YOUR INSTRUCTIONS:
Would you please copy every line below that includes the string "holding"?

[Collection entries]
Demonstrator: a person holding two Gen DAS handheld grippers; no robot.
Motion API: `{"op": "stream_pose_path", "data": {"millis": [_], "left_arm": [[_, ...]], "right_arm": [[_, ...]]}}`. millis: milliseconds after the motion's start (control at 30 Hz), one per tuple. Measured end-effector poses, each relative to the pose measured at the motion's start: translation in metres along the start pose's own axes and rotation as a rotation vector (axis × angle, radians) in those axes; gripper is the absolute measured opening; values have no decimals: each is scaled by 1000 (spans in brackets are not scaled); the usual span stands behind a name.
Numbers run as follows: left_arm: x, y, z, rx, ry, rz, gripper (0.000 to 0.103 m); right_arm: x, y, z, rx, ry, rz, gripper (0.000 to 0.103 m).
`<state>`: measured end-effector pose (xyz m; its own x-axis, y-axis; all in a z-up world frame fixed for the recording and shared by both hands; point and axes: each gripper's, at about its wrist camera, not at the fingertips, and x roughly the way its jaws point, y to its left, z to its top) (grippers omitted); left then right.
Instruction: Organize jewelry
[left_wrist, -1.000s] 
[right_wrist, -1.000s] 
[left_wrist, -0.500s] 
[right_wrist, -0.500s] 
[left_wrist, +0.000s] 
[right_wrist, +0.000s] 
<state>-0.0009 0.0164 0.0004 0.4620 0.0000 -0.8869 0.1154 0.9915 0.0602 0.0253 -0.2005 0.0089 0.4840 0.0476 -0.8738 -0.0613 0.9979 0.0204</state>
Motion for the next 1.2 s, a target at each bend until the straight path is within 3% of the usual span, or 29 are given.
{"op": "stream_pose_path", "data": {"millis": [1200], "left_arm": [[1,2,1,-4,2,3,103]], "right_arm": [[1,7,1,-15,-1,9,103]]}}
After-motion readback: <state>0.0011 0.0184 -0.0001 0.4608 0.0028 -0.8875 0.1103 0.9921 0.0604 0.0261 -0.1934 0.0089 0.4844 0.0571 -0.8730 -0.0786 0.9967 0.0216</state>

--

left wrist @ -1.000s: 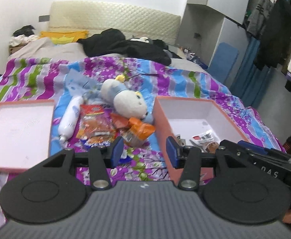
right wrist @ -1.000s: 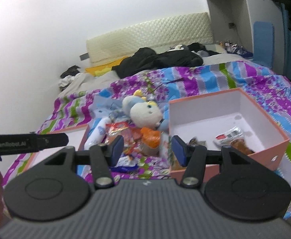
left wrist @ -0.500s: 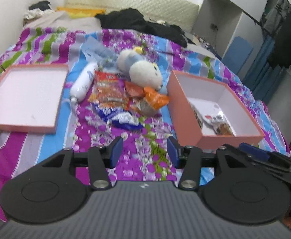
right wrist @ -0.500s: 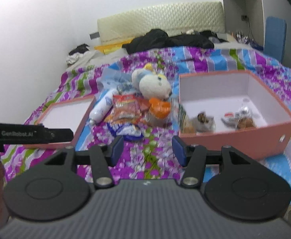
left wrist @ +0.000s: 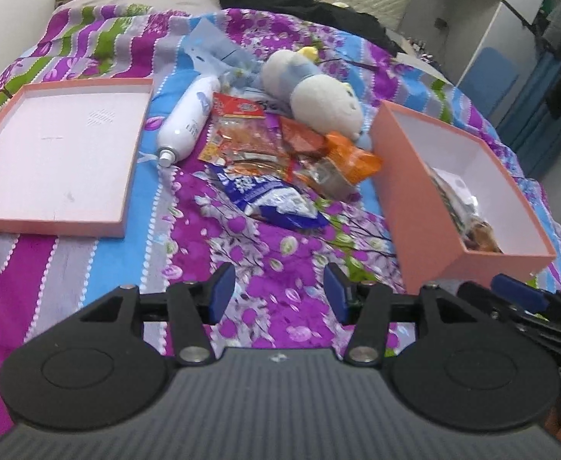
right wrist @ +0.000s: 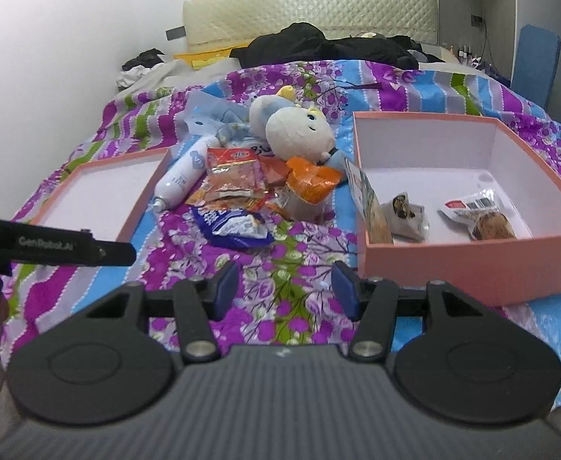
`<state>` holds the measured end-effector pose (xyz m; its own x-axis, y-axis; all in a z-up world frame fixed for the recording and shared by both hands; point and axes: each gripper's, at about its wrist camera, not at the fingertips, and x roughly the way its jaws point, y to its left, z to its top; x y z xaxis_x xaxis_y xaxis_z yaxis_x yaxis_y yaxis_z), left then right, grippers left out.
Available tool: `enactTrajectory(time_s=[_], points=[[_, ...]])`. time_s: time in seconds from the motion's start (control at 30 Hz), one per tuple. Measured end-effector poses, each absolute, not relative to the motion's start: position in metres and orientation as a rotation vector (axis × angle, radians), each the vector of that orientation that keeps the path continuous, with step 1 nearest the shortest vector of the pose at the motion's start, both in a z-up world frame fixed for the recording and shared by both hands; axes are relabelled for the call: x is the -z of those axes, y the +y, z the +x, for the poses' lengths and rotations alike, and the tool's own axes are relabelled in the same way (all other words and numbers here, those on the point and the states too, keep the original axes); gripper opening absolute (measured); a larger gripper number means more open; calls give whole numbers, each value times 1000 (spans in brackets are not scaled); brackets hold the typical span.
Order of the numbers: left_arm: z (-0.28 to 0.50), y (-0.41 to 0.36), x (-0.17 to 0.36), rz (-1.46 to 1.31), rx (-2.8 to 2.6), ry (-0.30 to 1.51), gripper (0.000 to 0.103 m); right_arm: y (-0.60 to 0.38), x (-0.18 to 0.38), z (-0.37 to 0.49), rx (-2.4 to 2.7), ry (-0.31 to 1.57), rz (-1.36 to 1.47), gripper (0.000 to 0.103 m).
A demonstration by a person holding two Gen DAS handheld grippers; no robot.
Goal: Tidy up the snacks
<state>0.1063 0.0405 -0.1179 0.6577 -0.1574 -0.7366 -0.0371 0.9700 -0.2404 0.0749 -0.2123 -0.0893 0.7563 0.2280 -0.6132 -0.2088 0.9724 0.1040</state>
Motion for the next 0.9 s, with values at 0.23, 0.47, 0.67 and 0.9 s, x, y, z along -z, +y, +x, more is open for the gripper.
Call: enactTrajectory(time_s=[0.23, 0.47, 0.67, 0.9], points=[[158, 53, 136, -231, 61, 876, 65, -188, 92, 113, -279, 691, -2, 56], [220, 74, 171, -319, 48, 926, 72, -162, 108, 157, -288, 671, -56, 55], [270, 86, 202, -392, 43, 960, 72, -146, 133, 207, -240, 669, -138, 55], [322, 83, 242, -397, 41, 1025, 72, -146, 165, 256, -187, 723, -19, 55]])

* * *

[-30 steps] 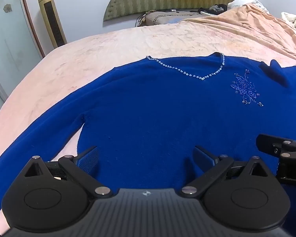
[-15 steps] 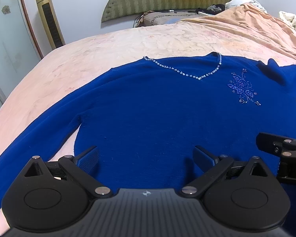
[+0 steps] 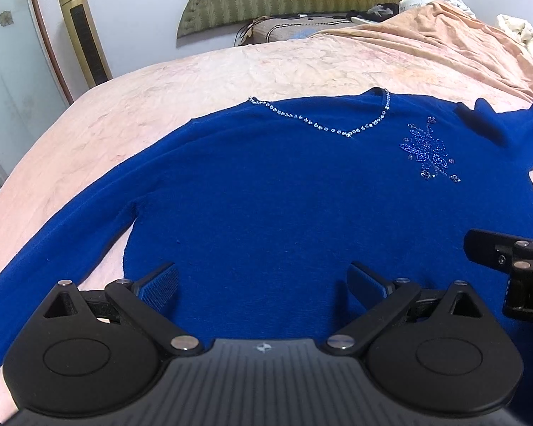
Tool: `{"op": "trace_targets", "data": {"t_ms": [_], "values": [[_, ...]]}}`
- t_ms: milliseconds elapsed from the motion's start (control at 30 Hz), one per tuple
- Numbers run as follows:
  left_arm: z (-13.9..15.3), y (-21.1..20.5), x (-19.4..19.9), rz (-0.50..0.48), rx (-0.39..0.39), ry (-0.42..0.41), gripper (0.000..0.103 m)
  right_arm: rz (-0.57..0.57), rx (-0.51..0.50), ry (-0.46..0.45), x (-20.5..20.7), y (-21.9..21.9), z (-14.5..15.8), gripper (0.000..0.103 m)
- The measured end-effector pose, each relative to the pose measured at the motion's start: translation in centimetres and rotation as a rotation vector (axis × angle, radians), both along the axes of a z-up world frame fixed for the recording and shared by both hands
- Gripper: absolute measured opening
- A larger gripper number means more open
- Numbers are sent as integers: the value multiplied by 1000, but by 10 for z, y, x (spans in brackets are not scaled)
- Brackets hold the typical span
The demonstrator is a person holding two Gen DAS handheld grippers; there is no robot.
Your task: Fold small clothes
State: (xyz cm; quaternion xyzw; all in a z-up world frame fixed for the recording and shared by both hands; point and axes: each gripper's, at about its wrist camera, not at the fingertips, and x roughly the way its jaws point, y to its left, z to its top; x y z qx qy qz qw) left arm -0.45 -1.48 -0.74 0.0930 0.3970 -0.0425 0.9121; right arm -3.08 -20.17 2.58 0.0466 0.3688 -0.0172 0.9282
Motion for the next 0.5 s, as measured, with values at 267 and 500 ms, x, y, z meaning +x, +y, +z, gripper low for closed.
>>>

RESULT OF THE TASK:
Demonstrator: a person holding two Gen DAS handheld grippers; no robot.
A demonstration by a person holding two Gen DAS handheld grippers; no robot.
The demonstrator is a person holding two Gen DAS handheld grippers; there is no robot.

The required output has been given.